_Required work_
For each line of the data that includes the word "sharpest", copy the line.

_Available data_

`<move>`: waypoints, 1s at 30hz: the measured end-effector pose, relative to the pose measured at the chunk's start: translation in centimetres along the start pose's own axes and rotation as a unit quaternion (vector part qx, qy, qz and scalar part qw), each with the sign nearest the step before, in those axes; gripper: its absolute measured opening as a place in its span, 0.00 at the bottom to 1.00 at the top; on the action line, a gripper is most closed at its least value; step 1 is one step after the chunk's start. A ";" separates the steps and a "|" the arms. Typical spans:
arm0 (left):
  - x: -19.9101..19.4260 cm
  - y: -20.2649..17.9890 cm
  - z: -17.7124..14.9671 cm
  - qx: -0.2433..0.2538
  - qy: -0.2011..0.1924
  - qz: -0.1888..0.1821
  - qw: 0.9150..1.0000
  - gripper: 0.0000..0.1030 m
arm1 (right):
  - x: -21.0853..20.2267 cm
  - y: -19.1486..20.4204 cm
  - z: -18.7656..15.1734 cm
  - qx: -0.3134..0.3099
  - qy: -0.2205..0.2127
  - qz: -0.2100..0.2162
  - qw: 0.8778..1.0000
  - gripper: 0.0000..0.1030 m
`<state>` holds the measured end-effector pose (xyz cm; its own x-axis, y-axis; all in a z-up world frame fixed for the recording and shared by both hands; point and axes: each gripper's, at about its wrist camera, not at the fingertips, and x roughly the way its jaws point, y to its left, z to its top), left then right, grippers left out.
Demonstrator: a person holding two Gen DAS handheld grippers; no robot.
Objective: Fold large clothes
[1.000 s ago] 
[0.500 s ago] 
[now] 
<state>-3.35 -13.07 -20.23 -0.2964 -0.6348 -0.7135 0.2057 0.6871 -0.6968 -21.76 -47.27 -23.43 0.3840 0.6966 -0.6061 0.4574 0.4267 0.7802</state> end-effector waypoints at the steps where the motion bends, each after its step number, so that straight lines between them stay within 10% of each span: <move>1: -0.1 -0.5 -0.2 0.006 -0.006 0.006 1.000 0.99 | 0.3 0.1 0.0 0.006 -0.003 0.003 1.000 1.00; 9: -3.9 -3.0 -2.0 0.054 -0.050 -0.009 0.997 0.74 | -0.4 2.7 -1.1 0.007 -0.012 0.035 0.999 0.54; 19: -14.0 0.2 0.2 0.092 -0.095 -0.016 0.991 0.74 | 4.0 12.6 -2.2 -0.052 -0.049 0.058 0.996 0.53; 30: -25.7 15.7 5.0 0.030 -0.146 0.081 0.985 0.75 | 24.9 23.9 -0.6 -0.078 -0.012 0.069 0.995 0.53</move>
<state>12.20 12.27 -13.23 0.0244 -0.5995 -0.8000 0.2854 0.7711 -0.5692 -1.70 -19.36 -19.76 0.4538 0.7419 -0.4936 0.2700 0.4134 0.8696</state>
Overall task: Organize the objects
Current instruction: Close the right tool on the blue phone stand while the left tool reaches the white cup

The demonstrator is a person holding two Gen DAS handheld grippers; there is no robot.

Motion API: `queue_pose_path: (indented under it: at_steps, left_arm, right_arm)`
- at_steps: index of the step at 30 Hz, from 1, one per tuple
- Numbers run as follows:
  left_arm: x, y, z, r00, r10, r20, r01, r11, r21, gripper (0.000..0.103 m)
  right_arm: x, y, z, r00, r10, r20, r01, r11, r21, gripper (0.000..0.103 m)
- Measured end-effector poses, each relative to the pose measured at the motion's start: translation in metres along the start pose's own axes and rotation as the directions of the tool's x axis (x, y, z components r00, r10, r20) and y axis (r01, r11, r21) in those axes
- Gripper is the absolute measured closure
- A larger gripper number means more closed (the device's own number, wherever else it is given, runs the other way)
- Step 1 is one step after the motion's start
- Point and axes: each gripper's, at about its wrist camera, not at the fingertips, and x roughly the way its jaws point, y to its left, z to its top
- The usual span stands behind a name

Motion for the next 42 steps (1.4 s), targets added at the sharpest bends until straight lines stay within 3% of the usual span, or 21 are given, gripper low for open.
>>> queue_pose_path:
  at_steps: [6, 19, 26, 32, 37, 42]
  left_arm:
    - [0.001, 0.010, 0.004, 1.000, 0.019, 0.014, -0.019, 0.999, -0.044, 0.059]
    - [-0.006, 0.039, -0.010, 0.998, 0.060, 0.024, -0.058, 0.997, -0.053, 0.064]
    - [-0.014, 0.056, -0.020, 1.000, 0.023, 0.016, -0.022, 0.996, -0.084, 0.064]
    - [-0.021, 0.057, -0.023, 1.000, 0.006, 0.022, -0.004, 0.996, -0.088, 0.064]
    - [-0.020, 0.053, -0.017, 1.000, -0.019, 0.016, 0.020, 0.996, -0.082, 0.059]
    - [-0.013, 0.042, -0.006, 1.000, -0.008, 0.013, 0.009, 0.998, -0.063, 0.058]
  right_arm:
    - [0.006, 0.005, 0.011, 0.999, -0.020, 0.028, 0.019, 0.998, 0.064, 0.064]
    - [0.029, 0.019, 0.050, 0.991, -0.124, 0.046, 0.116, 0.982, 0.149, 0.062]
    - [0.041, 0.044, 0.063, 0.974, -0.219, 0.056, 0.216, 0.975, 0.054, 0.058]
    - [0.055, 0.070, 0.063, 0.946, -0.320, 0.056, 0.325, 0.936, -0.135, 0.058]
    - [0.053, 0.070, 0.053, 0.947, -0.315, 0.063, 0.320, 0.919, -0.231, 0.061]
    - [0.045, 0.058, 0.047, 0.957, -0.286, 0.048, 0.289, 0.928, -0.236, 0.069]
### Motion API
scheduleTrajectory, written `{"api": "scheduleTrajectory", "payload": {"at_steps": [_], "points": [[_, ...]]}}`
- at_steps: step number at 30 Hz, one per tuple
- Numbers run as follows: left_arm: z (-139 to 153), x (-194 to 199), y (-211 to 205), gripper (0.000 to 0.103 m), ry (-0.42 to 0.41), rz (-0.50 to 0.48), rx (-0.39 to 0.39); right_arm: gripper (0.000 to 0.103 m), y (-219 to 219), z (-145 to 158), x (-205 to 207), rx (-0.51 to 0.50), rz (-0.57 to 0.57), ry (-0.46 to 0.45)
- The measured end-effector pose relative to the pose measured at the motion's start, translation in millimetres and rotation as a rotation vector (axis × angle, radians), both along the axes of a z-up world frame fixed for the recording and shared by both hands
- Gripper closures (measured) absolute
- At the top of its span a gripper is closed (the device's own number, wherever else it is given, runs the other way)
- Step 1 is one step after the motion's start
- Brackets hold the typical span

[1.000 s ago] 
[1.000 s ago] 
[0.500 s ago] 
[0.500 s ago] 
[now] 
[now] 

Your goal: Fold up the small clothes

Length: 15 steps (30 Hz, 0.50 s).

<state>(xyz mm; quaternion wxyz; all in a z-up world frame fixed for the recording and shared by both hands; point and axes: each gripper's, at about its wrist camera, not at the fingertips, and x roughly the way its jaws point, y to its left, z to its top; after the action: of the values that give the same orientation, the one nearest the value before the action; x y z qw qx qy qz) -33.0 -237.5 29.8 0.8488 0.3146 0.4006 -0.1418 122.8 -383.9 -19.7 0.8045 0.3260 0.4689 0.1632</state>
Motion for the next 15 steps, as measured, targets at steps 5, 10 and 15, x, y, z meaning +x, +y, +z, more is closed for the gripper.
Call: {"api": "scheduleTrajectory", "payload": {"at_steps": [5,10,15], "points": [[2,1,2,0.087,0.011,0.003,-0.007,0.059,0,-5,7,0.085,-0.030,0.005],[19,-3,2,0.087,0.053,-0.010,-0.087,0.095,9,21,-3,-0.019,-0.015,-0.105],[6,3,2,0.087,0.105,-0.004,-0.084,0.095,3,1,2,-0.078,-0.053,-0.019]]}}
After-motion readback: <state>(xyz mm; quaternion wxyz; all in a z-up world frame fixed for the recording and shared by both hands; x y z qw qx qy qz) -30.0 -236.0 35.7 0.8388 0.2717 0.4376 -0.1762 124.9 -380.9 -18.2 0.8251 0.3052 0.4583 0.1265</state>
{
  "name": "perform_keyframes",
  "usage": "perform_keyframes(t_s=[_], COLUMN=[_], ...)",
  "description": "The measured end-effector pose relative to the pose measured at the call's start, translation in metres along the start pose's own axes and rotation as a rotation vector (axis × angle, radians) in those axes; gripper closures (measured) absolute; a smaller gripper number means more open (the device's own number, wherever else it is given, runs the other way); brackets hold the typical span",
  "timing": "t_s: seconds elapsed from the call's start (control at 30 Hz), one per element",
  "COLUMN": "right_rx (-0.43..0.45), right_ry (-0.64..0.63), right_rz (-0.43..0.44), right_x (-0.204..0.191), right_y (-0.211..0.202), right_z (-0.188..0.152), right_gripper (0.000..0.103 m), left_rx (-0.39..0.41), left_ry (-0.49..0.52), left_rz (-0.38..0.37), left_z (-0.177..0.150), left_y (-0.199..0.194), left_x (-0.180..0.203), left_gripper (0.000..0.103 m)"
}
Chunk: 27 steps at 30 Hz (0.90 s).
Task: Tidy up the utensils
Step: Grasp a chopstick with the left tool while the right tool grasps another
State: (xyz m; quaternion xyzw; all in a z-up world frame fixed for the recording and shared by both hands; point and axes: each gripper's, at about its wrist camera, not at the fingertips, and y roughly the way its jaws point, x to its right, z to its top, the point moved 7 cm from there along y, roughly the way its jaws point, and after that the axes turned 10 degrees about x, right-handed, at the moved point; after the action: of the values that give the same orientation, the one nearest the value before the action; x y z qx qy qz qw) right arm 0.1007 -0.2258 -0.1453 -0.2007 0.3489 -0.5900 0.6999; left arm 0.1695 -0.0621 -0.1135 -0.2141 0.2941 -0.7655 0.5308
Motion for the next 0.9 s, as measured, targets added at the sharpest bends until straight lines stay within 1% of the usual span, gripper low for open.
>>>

_Exercise result_
Motion for the next 42 steps (1.4 s), targets added at the sharpest bends until straight lines stay within 3% of the usual span, or 21 are given, gripper low for open.
Motion for the next 0.9 s, as measured, targets added at the sharpest bends until straight lines stay within 1% of the usual span, gripper low for open.

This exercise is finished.